Harmful alcohol consumption significantly contributes to the global disease burden and is responsible for many deaths worldwide. In 2021, the UK reported the highest number of deaths from alcohol-specific causes on record. Within the UK, health harms from alcohol are disproportionately higher in Scotland and strongly patterned by socioeconomic deprivation.
To address this issue, Scotland became one of the few countries to implement minimum unit pricing (MUP) for alcoholic drinks sold directly to the public. MUP sets a legal minimum price below which alcohol cannot be sold and has the potential to positively tackle inequalities in health harms and reduce harms in subgroups at the most significant risk. Previous international studies have estimated the effect of increasing alcohol pricing to reduce alcohol-attributable harms.
A recent study published in The Lancet found a significant reduction in deaths wholly attributable to alcohol consumption following the implementation of Minimum Unit Pricing (MUP) legislation in Scotland. The study found that there was a 13% reduction in deaths attributable to alcohol consumption, which equates to an average of 156 deaths avoided each year. The study also found that there was a corresponding 4% reduction in hospitalizations for conditions wholly attributable to alcohol consumption, which equates to an average of 411 hospitalizations avoided each year.

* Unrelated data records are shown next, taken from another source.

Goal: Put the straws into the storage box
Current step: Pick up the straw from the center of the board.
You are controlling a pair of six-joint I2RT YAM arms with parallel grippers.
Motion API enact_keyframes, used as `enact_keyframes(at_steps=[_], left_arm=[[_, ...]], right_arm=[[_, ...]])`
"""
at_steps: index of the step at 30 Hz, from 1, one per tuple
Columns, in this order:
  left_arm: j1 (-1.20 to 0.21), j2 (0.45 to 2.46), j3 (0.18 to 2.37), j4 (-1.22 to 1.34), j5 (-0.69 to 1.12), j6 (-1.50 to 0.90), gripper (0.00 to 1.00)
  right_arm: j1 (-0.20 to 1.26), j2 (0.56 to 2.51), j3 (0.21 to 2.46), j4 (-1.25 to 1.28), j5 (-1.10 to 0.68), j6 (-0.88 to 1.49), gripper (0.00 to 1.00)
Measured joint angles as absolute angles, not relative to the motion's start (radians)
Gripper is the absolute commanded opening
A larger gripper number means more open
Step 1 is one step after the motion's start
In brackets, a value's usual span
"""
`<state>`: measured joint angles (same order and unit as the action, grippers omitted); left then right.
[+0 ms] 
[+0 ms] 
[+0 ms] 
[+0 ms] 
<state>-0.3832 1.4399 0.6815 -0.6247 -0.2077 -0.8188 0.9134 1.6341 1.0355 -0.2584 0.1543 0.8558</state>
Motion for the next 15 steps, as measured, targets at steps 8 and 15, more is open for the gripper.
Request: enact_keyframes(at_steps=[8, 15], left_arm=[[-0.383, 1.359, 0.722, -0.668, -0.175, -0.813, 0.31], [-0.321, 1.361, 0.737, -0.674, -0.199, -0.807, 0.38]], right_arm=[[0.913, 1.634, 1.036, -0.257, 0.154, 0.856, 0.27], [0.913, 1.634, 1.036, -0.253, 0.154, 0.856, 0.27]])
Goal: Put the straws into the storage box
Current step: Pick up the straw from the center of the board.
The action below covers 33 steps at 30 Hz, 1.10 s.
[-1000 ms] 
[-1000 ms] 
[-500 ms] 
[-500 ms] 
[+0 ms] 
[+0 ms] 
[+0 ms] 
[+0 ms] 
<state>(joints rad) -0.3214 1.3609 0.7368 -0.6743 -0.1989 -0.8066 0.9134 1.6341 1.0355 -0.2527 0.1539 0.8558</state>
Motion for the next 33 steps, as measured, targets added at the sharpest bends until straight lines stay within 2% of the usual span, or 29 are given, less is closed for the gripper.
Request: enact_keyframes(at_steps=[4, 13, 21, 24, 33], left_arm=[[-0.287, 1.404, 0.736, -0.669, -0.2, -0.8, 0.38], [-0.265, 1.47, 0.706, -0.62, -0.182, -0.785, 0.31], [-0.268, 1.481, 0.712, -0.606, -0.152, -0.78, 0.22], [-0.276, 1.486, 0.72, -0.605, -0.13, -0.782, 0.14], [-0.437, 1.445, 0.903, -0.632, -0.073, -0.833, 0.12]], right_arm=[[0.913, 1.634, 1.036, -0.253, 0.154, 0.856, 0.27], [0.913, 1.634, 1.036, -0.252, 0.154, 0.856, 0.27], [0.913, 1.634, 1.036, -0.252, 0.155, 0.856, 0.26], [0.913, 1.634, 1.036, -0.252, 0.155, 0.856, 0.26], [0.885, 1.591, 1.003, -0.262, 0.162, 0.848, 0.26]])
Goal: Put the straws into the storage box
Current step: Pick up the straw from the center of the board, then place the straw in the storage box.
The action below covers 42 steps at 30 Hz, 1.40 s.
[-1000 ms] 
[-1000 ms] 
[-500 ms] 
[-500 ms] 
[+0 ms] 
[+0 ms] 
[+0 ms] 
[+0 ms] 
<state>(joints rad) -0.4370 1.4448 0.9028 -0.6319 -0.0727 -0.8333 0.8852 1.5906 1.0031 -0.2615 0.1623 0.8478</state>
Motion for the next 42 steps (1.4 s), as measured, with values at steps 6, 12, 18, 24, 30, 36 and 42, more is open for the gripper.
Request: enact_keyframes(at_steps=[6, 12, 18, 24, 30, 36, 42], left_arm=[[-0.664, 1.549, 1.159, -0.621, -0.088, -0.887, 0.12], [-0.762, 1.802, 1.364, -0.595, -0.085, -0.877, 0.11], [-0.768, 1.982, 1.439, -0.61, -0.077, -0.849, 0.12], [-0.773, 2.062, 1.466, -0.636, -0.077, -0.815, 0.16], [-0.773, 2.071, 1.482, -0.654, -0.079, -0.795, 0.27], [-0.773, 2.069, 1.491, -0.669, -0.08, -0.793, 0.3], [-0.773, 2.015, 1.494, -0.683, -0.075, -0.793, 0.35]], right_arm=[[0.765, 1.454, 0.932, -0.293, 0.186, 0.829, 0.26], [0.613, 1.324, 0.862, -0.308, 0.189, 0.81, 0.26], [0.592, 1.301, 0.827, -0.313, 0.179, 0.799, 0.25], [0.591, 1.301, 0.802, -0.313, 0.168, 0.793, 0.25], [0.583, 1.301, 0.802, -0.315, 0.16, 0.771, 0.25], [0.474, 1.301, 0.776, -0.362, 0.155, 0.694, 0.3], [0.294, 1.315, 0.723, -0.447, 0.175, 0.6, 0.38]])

The study, which took place over 32 months, found that the most significant reductions were estimated in Scotland’s 40% most socioeconomically deprived areas. This suggests that the implementation of MUP has positively tackled deprivation-based health inequalities in alcohol health harms. The positive impact of MUP legislation was observed in both males and females and across the age groups of 35-64 years and 65 years and older. However, the study could not evaluate change in the 16-34 age group due to the relatively small number of deaths for this group.

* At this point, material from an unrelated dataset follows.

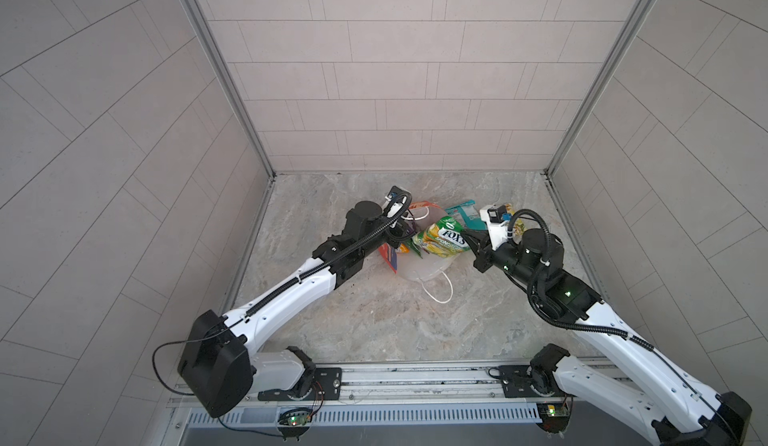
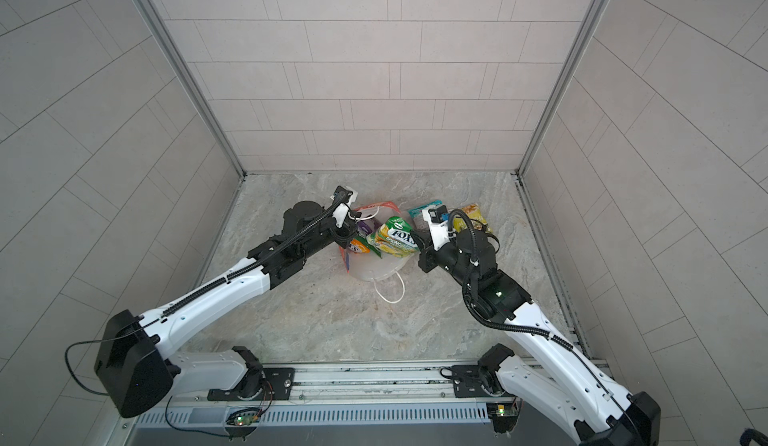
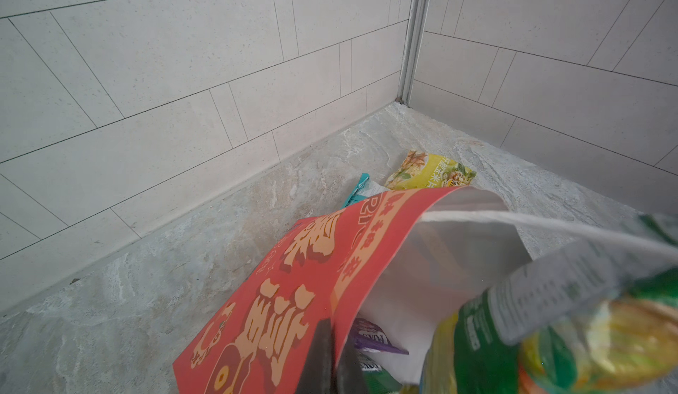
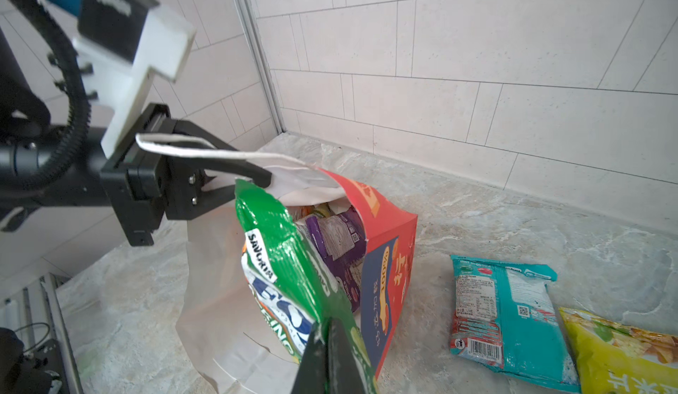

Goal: Take the snacks out of the paper bag
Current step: Pick up the snack from the paper bag, then place the snack at the top-right of the table.

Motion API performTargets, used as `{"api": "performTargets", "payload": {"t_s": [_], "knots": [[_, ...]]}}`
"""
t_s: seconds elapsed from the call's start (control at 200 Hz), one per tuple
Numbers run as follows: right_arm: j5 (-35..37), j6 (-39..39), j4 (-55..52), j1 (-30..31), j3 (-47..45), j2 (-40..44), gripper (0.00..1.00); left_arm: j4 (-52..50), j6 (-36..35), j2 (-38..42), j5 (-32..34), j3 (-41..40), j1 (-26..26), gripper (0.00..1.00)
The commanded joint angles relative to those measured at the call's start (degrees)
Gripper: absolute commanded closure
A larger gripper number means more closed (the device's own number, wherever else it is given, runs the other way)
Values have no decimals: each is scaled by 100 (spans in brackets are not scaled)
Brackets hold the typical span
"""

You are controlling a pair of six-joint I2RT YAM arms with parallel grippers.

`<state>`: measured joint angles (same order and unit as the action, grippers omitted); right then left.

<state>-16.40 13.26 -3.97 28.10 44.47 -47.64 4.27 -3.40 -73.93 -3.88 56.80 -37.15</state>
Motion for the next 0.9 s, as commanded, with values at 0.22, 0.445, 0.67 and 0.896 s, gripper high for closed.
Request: {"api": "performTargets", "payload": {"t_s": [0.22,0.445,0.67,0.896], "knots": [[-1075,862,63,-883,581,190,100,251,94,140,358,-124,42,100],[-1147,1506,199,-1635,821,146,100,254,120,202,476,-168,66,100],[-1059,2413,1106,-2602,721,-234,100,381,205,268,460,-264,61,100],[-631,2763,1707,-3379,714,-1084,100,452,278,273,281,-291,65,100]]}}
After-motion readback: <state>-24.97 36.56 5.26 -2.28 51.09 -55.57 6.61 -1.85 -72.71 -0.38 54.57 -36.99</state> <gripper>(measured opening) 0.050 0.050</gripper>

Potential indications that MUP was associated with worsening acute outcomes for deaths and hospitalizations wholly attributable to alcohol consumption. These findings are in contrast to findings from previous observational studies. One identified plausible mechanism was that some subgroups reduced their spending on food or lowered their food intake due to the financial pressures of the policy being implemented, which might have led to faster intoxication or poisoning.

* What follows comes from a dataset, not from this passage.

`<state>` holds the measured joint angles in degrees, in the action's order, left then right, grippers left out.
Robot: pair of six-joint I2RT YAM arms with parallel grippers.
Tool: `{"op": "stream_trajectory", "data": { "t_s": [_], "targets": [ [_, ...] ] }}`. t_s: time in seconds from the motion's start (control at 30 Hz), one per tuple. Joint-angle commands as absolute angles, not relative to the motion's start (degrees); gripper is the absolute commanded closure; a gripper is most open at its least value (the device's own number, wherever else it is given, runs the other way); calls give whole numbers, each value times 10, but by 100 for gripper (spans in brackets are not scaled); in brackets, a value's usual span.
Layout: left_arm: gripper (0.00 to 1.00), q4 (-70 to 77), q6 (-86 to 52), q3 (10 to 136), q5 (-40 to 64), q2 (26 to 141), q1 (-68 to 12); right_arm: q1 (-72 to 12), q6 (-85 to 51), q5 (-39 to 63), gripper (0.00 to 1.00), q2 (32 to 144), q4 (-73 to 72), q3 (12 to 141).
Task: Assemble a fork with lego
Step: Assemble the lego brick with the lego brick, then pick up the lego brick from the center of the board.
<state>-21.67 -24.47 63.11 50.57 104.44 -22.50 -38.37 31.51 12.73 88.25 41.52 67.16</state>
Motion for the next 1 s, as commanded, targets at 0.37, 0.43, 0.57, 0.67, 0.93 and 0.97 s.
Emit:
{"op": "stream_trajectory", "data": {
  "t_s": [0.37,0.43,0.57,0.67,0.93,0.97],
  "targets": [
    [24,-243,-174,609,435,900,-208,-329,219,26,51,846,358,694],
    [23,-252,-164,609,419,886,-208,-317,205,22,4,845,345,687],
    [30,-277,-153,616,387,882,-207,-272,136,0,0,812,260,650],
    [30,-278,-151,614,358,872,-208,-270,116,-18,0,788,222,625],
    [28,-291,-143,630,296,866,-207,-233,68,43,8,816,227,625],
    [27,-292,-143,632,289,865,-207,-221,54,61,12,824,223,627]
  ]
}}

Findings from another study offer another potential explanation, reporting evidence of switching consumption from lower to higher alcohol-by-volume products (e.g., cider to spirits), which could lead to quicker intoxication. These findings underscore the importance of ensuring timely, accessible services for those dependent on alcohol to coincide with the implementation of population-level policies.
The study estimated that reductions in chronic outcomes, particularly alcoholic liver disease, drove changes in total outcomes, offsetting the potential adverse consequence on acute outcomes. Combining these findings indicates that implementing MUP has had a net benefit in reducing deaths and hospitalizations wholly attributable to alcohol consumption.
The study outcome definitions are wholly attributable to harmful levels of consumption of alcohol and have been coded using internationally agreed definitions. High-quality data sources of individual deaths and hospitalizations with recorded person-specific demographic attributes were used. Both UK countries under study have a universal healthcare system free at the point of use, so there was minimal sampling or recruitment bias risk.
The study is also significant in providing evidence of MUP legislation’s effectiveness in reducing deaths and hospitalizations wholly attributable to alcohol consumption, particularly in areas of high deprivation. It also highlights the importance of ensuring timely, accessible services for those dependent on alcohol to coincide with the implementation of population-level policies.